After the thousands of deaths and billions of dollars in damage from last year’s record hurricane season, emergency planners must “imagine the unimaginable” in preparing for a storms, South Carolina Gov. Mark Sanford warned this week.
“We have been lulled the last number of years into this notion that hurricanes are about damaging stuff but not so much about actual loss of life,” the Republican told more than 500 people attending the state’s annual Hurricane and Emergency Management Conference.
He said while the property losses from storms like Hurricane Katrina were staggering, the 1,300 people who died can’t be replaced.
“That is what this is all about,” he said. “Katrina was the wake-up call that this isn’t just something that could happen over there in New Orleans. This is something that could happen a whole lot closer to home.”
Sanford said South Carolina is due for a storm after major hits at places from Texas to North Carolina.
“The one spot that hasn’t gotten hit recently is South Carolina,” he said.
Stacy Stewart, a forecaster with the National Hurricane Center, provided a recap of last year’s record season, noting several storms developed from tropical depressions to Category 5 hurricanes in three days. That, he said, is a lesson South Carolina should not ignore.
“You can go from a tropical depression to a Category 5 within days. That can happen over the Bahamas as something approaches South Carolina,” he said.
Sanford said South Carolina must also face sea levels predicted to rise 18 inches by the end of the century. A rise would mean less of a beach buffer against storm surge.
“Even if we don’t get hit this next year with a storm or the year after that, we have profound challenges coming our way,” he said.
Last year there was a record 27 named storms, seven of 15 that were considered intense hurricanes.
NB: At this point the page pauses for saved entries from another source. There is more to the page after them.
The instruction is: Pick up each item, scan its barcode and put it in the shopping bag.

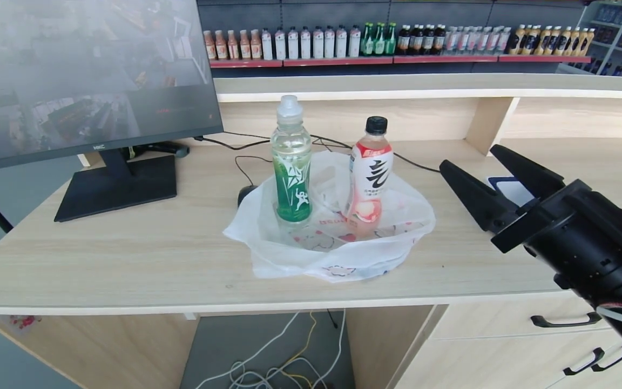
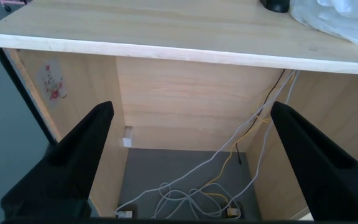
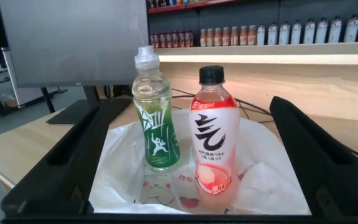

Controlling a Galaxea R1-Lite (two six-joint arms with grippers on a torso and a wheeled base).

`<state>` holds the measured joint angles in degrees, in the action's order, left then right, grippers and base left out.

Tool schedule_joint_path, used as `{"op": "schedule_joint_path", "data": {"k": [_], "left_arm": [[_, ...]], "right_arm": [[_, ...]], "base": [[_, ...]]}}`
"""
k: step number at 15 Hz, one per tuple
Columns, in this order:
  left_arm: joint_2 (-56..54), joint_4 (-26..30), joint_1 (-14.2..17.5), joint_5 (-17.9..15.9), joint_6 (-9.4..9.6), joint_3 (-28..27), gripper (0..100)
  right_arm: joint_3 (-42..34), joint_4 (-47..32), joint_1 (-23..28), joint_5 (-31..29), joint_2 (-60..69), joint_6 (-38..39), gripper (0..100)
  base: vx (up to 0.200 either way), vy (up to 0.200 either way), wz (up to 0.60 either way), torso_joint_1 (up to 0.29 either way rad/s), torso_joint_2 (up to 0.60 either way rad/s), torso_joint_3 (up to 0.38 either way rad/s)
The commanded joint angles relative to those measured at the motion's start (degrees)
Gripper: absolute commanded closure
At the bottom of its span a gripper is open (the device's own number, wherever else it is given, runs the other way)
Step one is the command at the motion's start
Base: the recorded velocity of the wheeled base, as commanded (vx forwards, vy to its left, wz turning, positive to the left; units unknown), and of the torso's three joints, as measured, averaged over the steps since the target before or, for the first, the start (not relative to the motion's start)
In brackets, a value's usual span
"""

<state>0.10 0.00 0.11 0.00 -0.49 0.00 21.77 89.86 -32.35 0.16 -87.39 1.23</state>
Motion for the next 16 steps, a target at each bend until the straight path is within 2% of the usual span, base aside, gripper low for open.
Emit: {"op": "schedule_joint_path", "data": {"k": [1, 5, 7, 16], "left_arm": [[0.0, 0.0, 0.0, 0.0, -0.04, 0.0, 0], [0.0, 0.0, 0.0, 0.0, -0.04, 0.0, 0], [0.1, 0.0, 0.0, 0.0, -0.22, 0.0, 0], [0.1, 0.0, 0.0, 0.1, -0.13, 0.0, 0]], "right_arm": [[-0.6, 0.1, -0.1, 0.1, 1.2, 0.0, 0], [-1.2, 0.1, 0.6, 0.1, 1.8, 0.0, 0], [-1.1, 0.1, 2.6, 0.1, 1.5, -0.6, 0], [-2.1, 0.1, 2.7, 0.2, 2.4, -0.8, 0]], "base": [[0.0, -0.2, 0.0, 0.007, 0.0, 0.002], [0.0, -0.2, 0.0, 0.0, 0.0, 0.002], [0.0, -0.2, 0.0, 0.002, 0.0, 0.002], [0.0, -0.2, 0.0, 0.003, 0.0, 0.005]]}}
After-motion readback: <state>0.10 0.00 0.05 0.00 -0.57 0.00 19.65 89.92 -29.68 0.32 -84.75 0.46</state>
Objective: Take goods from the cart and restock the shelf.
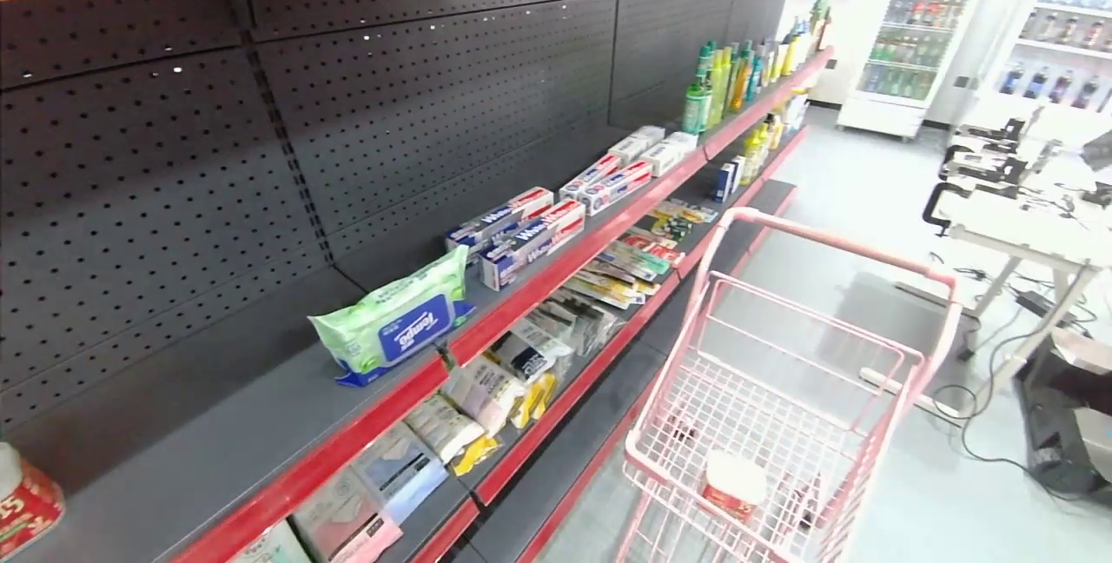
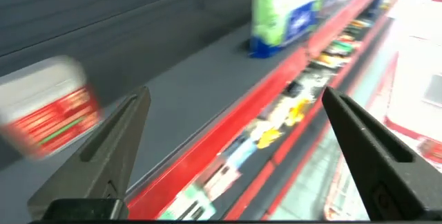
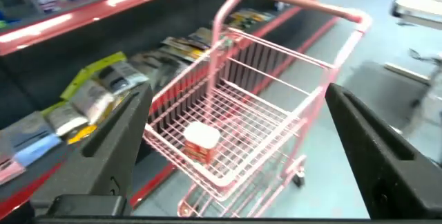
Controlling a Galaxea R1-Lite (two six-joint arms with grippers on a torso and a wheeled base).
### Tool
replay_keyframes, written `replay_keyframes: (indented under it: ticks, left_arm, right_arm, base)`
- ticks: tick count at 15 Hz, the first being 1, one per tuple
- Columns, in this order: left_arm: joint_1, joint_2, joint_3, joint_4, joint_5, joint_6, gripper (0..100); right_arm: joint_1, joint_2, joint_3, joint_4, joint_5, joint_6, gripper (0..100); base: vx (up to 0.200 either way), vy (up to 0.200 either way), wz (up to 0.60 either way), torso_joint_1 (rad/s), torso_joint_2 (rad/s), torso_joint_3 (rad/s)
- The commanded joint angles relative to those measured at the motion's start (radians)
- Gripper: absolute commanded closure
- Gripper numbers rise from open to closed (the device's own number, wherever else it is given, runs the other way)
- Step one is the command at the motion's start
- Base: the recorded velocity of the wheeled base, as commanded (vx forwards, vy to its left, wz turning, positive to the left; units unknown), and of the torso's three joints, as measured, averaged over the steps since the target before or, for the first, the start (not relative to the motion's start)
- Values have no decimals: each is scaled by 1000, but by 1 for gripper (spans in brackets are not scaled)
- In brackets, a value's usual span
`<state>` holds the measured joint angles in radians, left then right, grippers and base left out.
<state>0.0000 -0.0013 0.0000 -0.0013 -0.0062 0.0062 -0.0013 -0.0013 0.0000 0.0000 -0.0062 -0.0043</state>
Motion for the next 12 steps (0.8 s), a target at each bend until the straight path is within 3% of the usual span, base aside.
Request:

Yet it was a relatively mild season in South Carolina.
The busiest season on record in South Carolina was 2004, when seven storms affected the state and two hurricanes made landfall along the coast — the first time that had happened in almost a century.
Sanford said local and state officials should be the first responders to a storm, not the federal government. He said local officials and the local National Guard know areas in a way outsiders don’t. He said locals can always call for federal support.
“If you come in from Kansas and you don’t know the back way out of Socastee to Conway, you have lost some time,” he said. “It’s a question of who is in command. Is it somebody from outside the state or from somebody who is in the state?”
Charleston Mayor Joseph P. Riley, who helped lead the recovery from Hurricane Hugo almost 17 years ago, said after Katrina last year the immediate response is like fighting a war and there should be a standing military presence to respond.
“Joe has had a lot of experience with storms. He has been there first hand. He did a fabulous job with Hugo,” Sanford said. “But I respectfully disagree.”